- Date: 13–19 February
- Edition: 30th
- Surface: Hard (indoor)
- Location: Cherbourg, France

Champions

Singles
- Giulio Zeppieri

Doubles
- Ivan Liutarevich / Vladyslav Manafov
- ← 2022 · Challenger La Manche · 2024 →

= 2023 Challenger La Manche =

The 2023 Challenger La Manche was a professional tennis tournament played on indoor hard courts. It was the 30th edition of the tournament which was part of the 2023 ATP Challenger Tour.
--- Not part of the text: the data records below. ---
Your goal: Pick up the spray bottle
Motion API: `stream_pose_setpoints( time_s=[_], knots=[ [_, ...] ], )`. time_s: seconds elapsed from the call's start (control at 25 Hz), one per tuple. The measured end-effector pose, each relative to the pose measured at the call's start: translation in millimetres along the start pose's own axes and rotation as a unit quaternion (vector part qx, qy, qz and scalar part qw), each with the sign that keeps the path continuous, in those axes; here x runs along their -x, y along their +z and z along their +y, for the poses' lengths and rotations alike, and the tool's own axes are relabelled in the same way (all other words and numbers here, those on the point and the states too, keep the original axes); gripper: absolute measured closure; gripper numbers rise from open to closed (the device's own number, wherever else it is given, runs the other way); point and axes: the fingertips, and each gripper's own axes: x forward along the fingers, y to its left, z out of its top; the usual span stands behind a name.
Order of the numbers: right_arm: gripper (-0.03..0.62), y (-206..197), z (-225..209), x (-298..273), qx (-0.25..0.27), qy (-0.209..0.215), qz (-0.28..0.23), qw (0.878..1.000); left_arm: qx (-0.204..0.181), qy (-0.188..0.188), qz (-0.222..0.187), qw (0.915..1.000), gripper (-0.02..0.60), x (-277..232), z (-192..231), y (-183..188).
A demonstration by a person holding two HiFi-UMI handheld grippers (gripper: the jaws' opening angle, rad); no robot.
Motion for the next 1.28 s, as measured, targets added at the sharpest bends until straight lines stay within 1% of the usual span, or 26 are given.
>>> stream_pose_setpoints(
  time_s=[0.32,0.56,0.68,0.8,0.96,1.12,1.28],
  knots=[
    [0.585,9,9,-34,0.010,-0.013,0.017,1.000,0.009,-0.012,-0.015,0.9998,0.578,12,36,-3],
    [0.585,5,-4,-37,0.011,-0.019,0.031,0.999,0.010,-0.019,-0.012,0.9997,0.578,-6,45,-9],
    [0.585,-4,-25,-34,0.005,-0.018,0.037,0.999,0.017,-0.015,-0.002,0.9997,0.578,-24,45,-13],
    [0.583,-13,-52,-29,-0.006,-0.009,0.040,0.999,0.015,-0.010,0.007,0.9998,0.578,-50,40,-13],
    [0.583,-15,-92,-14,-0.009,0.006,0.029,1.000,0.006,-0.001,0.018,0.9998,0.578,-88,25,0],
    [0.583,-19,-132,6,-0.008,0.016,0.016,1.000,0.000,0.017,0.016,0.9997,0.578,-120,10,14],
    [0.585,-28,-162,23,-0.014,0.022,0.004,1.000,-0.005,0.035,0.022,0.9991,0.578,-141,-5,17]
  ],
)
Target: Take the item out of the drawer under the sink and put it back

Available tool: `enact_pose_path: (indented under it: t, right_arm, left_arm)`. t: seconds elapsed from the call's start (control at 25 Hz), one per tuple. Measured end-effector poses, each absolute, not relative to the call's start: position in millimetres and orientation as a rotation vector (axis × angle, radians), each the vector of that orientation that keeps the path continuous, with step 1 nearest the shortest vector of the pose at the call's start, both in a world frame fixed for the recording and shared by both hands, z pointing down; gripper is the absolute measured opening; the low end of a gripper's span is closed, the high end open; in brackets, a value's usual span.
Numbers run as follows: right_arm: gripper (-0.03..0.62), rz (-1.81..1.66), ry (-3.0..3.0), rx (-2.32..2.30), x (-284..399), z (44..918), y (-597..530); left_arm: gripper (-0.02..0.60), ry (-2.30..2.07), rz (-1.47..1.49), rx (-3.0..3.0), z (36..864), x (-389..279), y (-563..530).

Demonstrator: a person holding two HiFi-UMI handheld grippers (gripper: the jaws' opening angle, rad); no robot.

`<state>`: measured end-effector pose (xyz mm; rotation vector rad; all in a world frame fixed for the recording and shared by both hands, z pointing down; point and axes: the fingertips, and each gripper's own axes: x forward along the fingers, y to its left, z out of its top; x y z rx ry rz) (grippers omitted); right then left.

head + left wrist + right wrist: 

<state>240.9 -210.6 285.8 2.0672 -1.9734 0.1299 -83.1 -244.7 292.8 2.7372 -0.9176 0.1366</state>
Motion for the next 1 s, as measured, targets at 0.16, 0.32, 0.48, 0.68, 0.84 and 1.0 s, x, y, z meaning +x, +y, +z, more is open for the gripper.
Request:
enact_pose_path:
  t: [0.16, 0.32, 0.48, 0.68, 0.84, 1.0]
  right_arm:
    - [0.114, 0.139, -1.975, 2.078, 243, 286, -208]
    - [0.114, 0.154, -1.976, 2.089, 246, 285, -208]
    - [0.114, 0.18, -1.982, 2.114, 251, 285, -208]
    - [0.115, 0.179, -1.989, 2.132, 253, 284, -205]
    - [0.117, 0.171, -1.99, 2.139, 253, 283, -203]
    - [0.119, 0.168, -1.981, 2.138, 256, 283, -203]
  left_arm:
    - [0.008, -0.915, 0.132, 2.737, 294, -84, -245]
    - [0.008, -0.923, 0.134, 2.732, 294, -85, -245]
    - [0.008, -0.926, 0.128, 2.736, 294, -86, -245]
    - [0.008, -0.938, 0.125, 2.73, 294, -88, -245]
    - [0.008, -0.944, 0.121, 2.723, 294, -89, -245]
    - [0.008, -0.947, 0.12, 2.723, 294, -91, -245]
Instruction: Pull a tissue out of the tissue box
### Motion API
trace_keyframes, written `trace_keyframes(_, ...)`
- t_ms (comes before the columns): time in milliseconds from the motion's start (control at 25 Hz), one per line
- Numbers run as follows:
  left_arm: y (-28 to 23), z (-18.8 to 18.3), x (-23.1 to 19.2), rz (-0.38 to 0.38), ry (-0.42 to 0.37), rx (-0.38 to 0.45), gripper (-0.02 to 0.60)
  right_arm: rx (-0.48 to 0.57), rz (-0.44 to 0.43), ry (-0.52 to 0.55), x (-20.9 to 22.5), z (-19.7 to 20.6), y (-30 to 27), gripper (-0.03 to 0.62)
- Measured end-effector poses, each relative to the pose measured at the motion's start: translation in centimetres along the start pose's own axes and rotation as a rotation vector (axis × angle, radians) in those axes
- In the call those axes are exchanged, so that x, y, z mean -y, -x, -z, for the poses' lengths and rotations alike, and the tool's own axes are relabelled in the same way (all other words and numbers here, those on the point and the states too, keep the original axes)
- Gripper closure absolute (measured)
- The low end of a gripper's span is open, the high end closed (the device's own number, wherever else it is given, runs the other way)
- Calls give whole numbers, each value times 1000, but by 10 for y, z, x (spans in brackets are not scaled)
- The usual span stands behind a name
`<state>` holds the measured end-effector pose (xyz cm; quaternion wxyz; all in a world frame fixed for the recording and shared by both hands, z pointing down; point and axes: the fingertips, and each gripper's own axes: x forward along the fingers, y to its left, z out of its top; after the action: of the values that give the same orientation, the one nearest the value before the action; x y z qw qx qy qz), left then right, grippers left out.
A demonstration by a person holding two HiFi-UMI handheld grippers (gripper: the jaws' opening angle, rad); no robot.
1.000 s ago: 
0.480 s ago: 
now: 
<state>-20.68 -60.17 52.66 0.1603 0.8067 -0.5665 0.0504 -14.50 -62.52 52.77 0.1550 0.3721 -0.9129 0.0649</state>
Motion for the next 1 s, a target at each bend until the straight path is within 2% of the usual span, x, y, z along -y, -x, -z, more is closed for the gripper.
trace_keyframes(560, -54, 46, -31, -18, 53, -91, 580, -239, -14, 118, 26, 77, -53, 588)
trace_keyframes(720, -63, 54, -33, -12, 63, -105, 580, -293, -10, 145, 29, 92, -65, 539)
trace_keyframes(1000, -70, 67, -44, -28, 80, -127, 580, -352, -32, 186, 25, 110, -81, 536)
It took place in Cherbourg, France between 13 and 19 February 2023.

==Singles main-draw entrants==
===Seeds===

| Country | Player | Rank^{1} | Seed |
|---|---|---|---|
| CAN | Vasek Pospisil | 100 | 1 |
| AUS | John Millman | 139 | 2 |
| FRA | Luca Van Assche | 145 | 3 |
| FRA | Hugo Grenier | 148 | 4 |
| FRA | Geoffrey Blancaneaux | 151 | 5 |
| ITA | Giulio Zeppieri | 166 | 6 |
| FRA | Laurent Lokoli | 174 | 7 |
| SUI | Alexander Ritschard | 185 | 8 |

- ^{1} Rankings are as of 6 February 2023.

===Other entrants===
The following players received wildcards into the singles main draw:
- FRA Dan Added
- FRA Clément Chidekh
- FRA Kenny de Schepper

The following players received entry into the singles main draw as alternates:
- BEL Raphaël Collignon
- BEL Michael Geerts
- GER Mats Moraing
- ESP Nikolás Sánchez Izquierdo

The following players received entry from the qualifying draw:
- FRA Titouan Droguet
- SWE Karl Friberg
- BEL Gauthier Onclin
- FRA Johan Tatlot
- Alexey Vatutin
- KAZ Denis Yevseyev

==Champions==
===Singles===

- ITA Giulio Zeppieri def. FRA Titouan Droguet 7–5, 7–6^{(7–4)}.

===Doubles===

- Ivan Liutarevich / UKR Vladyslav Manafov def. POL Karol Drzewiecki / POL Kacper Żuk 7–6^{(12–10)}, 7–6^{(9–7)}.